Exercise description: Give an exact copy of the data that follows, but none of its pictures.

Raw data:
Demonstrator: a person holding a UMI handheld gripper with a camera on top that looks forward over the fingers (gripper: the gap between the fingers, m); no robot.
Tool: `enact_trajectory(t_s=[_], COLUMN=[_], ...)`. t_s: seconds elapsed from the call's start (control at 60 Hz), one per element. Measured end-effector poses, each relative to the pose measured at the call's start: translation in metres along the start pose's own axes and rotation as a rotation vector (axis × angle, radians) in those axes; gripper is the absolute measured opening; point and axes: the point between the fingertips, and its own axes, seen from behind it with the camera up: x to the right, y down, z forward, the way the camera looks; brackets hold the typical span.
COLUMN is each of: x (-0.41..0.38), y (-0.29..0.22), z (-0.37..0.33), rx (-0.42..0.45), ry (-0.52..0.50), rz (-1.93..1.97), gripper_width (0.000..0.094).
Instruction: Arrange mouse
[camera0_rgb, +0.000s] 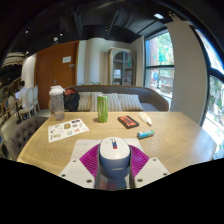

Answer space:
Demonstrator: a person holding a UMI handheld gripper with a camera on top that looks forward over the fingers (gripper: the gap between the fingers, m); no robot.
Tool: `enact_trajectory(t_s=[_], COLUMN=[_], ...)`. t_s: seconds elapsed from the call's start (control at 60 Hz), one per element. Measured end-effector poses, each relative to the pose measured at the call's start: translation in metres along the start pose's own axes and rotation as a rotation vector (axis × angle, radians) in those axes; gripper is the absolute measured opening; point and axes: the point between the fingertips, and its own axes, seen from behind it with the camera up: x to the right, y down, z forward, the way the camera looks; brackets hold the typical span.
COLUMN is each of: x (-0.41..0.38), y (-0.29..0.22), z (-0.37..0.33), rx (-0.42..0.45), ry (-0.52..0.50), rz (-1.93..1.97), gripper_width (0.000..0.094).
Instruction: Arrange mouse
[camera0_rgb, +0.000s] 

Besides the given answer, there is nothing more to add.